The operation is genuinely variable. Some code has inherently variable performance (cache-dependent algorithms, I/O, network calls). In these cases, high CV% is not a measurement problem; it is telling you something true about the code.
Summary
The core techniques are simple:
- Use median, not mean. Median ignores outliers.
- Collect multiple samples. One measurement tells you almost nothing.
- Report CV%. Know whether you can trust your results.
- Warm up before measuring. Let the JIT do its work.
- Randomize variant order. Reduce systematic bias.
These principles apply to any language. For Dart, benchmark_harness_plus implements all of them with sensible defaults.
The package is available at pub.dev/packages/benchmark_harness_plus.
Addendum: The Case for the Fastest Time
Bob Nystrom from the Dart language team pointed out that the fastest time has a special property: it is an existence proof. If the machine ran the code that fast once, that represents what the code is actually capable of. Noise from GC, OS scheduling, and other interference can only add time, never subtract it. The minimum filters out that external noise and shows the algorithm's true potential.
This approach works well when comparing pure algorithms where you want to isolate the code's performance from system interference. For more complex cases involving throughput or real-world conditions, the noise is part of what you are measuring and should not be filtered out.
I have added a "fastest" column to benchmark_harness_plus (as of version 1.1.0) so this metric is now visible alongside median and mean.
Different Metrics for Different Questions
What has become clear from these discussions is that different metrics answer different questions:
-
Fastest (minimum): "How fast can this code run?" An existence proof of capability. Best for comparing pure algorithms where you want to isolate the code from system noise.
-
Median: "How fast does this code typically run?" Robust against outliers. Best for understanding typical performance under normal conditions.
-
Mean (average): "What is the total time cost?" Essential for capacity planning and throughput calculations where every millisecond counts toward the total.
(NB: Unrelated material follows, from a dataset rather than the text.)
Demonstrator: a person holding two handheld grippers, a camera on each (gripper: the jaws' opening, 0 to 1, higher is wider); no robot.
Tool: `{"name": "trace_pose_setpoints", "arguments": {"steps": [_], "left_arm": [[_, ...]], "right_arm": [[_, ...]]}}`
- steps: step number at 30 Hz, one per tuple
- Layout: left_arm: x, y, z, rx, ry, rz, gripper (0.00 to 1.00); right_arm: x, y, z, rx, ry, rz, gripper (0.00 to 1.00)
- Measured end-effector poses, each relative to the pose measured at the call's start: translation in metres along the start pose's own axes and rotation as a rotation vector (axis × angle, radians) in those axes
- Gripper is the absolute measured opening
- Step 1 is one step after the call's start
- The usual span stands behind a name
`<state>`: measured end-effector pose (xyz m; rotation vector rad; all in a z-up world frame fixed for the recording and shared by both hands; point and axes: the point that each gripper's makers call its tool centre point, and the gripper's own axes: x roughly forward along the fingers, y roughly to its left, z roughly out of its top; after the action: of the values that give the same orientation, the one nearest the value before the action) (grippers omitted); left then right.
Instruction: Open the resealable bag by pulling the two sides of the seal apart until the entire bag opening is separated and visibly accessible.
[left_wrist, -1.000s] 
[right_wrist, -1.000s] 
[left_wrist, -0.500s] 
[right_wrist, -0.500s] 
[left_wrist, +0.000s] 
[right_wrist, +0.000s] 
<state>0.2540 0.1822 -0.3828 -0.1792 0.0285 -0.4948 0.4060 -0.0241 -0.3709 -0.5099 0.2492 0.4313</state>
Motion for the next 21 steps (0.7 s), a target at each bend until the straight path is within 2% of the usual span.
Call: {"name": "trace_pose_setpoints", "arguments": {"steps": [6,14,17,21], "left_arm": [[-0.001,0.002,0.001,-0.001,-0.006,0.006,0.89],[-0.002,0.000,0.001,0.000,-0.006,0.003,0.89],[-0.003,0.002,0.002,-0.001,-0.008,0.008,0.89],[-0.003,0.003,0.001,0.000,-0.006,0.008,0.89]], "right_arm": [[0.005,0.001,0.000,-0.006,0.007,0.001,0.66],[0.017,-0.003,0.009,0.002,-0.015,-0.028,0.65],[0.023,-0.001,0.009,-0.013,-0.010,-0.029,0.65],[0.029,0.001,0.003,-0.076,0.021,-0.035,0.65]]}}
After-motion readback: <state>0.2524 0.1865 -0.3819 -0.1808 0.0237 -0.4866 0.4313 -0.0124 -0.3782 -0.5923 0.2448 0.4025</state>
There seems to be a gap in how we talk about benchmarking. We use the same word for very different activities: comparing algorithm efficiency, measuring system throughput, profiling latency distributions, and capacity planning. Each requires different statistical treatment, yet we often reach for the same crude tools.
Perhaps what we need is a clearer taxonomy of benchmarking types, with explicit guidance on which metrics matter for each. The fastest time, the median, and the mean are all valuable, but they answer fundamentally different questions. Knowing which question you are asking is the first step to getting a meaningful answer.
On GC Triggering
An earlier version of this package attempted to trigger garbage collection between variants by allocating and discarding memory. Vyacheslav Egorov from the Dart Compiler team pointed out that this is counterproductive: the GC is a complicated state machine driven by heuristics, and allocations can cause it to start concurrent marking, introducing more noise rather than reducing it.
The GC triggering logic has been removed as of version 1.2.0. A better approach for Dart 3.11+ is to use the dart:developer NativeRuntime API to record timeline events and check whether any GC occurred during the benchmark run, making GC visibility part of the report rather than trying to prevent it.